Adversaries and Information Leaks

Adversaries and Information Leaks Geoffrey Smith Florida International University November 7, 2007 TGC 2007 Workshop on the Interplay of Programming Languages and Cryptography

Motivation • Suppose that a program c processes some sensitive information. • How do we know that c will not leak the information, either accidentally or maliciously? • How can we ensure that c is trustworthy ? • Secure information flow analysis: Do a static analysis (e.g. type checking) on c prior to executing it.

Two Adversaries • The program c: • Has direct access to the sensitive information (H variables) • Behavior is constrained by the static analysis • The observer O of c’s public output: • Has direct access only to c’s public output (final values of L variables, etc.) • Behavior is unconstrained (except for computational resource bounds)

The Denning Restrictions • Classification: An expression is H if it contains any H variables; otherwise it is L. • Explicit flows: A H expression cannot be assigned to a L variable. • Implicit flows: A guarded command with a H guard cannot assign to L variables. • if ((secret % 2) == 0) • leak = 0; • else • leak = 1; H guard assignment to L variable

Noninterference • If c satisfies the Denning Restrictions, then (assuming c always terminates) the final values of L variables are independent of the initial values of H variables. • So observer O can deduce nothing about the initial values of H variables. • Major practical challenge: How can we relax noninterference to allow “small” information leaks, while still preserving security?

Talk Outline • Secure information flow for a language with encryption [FMSE’06] • Termination leaks in probabilistic programs [PLAS’07] • Foundations for quantitative information flow Joint work with Rafael Alpízar.

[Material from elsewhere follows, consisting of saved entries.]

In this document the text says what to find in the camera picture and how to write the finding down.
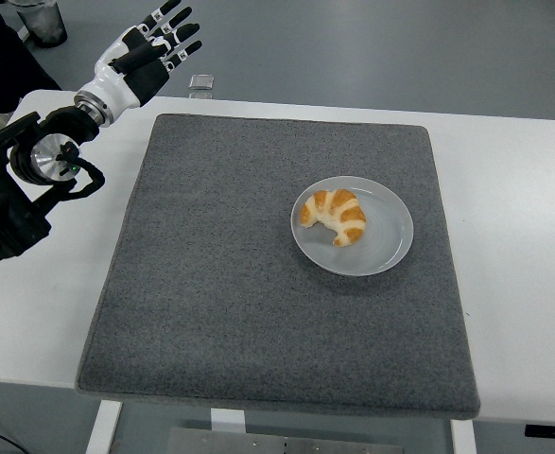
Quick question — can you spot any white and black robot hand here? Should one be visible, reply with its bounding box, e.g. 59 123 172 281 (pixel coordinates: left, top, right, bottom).
81 0 203 114

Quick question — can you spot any golden croissant bread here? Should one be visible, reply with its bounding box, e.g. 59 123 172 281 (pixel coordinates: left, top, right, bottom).
299 188 368 248

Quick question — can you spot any round grey plate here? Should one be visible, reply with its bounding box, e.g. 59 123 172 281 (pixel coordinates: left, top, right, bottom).
289 175 415 278

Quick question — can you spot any grey metal plate with screws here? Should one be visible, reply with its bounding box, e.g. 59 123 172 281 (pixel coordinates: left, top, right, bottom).
165 427 404 454

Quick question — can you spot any small metal floor socket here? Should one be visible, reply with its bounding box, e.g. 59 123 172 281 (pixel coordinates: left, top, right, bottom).
187 74 217 92

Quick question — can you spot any dark waste bin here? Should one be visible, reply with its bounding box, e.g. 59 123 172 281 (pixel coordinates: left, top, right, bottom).
9 0 68 48

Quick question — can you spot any person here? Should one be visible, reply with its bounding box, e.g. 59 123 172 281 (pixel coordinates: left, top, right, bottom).
0 0 63 136

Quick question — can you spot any grey felt mat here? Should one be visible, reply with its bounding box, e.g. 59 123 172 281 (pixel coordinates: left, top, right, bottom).
74 112 481 421

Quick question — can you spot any white table leg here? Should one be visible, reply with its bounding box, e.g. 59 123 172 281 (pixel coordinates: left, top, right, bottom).
209 407 246 434
449 418 477 454
85 399 125 454

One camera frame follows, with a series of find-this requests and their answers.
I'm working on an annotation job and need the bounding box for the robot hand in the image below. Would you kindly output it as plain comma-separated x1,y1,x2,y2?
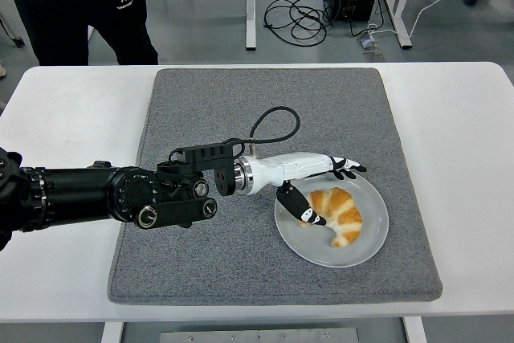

I. Secure information flow for a language with encryption • Suppose that E and D denote encryption and decryption with a suitably-chosen shared key K. • Programs can call E and D but cannot access K directly. • Intuitively, we want the following rules: • If e is H, then E(e) is L. • If e is either L or H, then D(e) is H. • But is this sound ? Note that it violates noninterference, since E(e) depends on e.

It isunsound if encryption is deterministic! Assume secret : H, mask : L, leak : L. leak := 0; mask := 2n-1; while mask ≠ 0 do ( if E(secret | mask) = E(secret) then leak := leak | mask; mask := mask >> 1 )

Symmetric Encryption Schemes • SE with security parameter k is a triple (K,E,D) where • K is a randomized key-generation algorithm • We write K <- K. • E is a randomized encryption algorithm • We write C <- EK(M). • D is a deterministic decryption algorithm • We write M := DK(C).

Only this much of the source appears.